After installing Java, I wanted to install Hadoop on this Ubuntu 12.04 Server. There are a million tutorials, but I went with this one: http://www.michael-noll.com/tutorials/running-hadoop-on-ubuntu-linux-single-node-cluster/. I wanted to be able to run Hadoop as all users, so I set JAVA_HOME inside of /etc/profile. That way, all profiles get that environmental variable.
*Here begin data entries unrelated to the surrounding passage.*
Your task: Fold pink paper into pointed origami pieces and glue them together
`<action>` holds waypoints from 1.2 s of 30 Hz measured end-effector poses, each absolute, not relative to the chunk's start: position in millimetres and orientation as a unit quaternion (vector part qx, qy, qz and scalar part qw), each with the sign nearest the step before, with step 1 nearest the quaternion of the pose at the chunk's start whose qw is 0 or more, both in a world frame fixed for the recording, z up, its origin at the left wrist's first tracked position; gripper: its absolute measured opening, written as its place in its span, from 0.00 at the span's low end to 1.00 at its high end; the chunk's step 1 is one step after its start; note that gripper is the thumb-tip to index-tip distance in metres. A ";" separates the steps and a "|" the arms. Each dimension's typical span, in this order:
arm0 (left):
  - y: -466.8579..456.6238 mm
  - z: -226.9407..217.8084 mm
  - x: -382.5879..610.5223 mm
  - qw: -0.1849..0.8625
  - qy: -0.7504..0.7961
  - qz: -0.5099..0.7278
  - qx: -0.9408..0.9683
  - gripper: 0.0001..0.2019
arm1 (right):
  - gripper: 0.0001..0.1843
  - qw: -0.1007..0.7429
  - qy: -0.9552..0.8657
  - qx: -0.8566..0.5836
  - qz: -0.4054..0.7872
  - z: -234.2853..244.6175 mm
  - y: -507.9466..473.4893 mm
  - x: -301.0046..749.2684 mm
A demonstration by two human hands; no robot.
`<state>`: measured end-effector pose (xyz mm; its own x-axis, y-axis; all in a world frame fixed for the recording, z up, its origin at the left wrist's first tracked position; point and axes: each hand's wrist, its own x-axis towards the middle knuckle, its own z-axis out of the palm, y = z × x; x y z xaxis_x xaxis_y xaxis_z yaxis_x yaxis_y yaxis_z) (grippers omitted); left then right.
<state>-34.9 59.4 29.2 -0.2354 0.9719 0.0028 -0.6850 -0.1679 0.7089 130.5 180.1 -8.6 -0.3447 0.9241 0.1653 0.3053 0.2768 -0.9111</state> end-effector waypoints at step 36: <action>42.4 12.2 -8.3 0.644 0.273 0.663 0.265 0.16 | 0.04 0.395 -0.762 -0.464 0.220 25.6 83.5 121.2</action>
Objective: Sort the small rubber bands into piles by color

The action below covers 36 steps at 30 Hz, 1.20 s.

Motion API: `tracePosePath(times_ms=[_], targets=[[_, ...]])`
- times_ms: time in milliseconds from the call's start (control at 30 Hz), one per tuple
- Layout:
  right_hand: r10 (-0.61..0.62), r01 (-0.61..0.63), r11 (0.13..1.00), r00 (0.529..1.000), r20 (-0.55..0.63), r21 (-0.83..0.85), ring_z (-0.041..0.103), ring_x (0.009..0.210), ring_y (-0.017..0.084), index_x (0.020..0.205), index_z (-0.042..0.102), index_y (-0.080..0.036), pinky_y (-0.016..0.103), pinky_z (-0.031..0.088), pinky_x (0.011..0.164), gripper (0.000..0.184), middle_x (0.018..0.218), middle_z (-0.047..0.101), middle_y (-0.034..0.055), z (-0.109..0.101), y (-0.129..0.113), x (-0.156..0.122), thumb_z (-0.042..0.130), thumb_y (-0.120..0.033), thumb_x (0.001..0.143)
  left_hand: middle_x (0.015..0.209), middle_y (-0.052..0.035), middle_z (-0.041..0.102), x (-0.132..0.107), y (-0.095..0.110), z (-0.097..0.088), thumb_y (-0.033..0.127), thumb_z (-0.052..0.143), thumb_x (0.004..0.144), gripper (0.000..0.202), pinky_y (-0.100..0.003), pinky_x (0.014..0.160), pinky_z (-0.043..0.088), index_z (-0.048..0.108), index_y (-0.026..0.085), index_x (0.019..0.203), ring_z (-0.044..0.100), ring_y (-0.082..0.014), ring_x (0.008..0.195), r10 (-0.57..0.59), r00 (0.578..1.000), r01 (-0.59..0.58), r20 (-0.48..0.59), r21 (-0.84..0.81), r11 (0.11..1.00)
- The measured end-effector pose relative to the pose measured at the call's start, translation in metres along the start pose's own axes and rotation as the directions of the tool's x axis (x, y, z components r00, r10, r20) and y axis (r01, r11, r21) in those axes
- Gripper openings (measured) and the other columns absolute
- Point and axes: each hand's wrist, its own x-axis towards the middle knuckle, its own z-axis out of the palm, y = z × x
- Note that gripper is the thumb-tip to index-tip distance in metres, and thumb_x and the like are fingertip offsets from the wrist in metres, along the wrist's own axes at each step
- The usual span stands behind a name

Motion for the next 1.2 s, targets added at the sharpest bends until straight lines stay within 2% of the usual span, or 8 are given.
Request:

I got down to the part where you format the HDFS filesystem through the following command:
/usr/local/hadoop/bin/hadoop namenode -format
And everything went just fine... NOT.
user@linux01:~$ sudo $HADOOP_INSTALL/bin/hadoop namenode -format
Error: JAVA_HOME is not set.
I was indignant! JAVA_HOME is totally set!
user@linux01:~$ tail -n 4
export JDK_HOME=$JAVA_HOME export PATH=$PATH:/usr/local/jdk1.6.0_32/bin
user@linux01:~$ echo $JAVA_HOME /usr/local/jdk1.6.0_32/bin
user@linux01:~$ ls $JAVA_HOME
appletviewer extcheck jar javac and so forth...
Some geeks on StackOverflow pointed me in the right direction. Environmental variables sometimes don't persist when you sudo. I su'd as my hadoop user and ran the command again. Success!
Of course, that's not the end of it. I went to start Hadoop using:
I can't remember the exact error I got. Namenode and Jobtracker started right up, but Datanode, SecondaryNamenode and Tasktracker didn't. I did some digging, and the ones that worked are part of the Namenode, started by hadoop-daemon.sh. The ones that didn't are part of the Hadoop Datanode, and are started by hadoop-daemons.sh. The processes that were not starting all had error logs complaining about, guess what, JAVA_HOME not being set. Finally, I bit the bullet and hard-coded JAVA_HOME in conf/hadoop-env.sh.
Too long, didn't read
The moral of the story is, hard code JAVA_HOME in conf/hadoop-env.sh.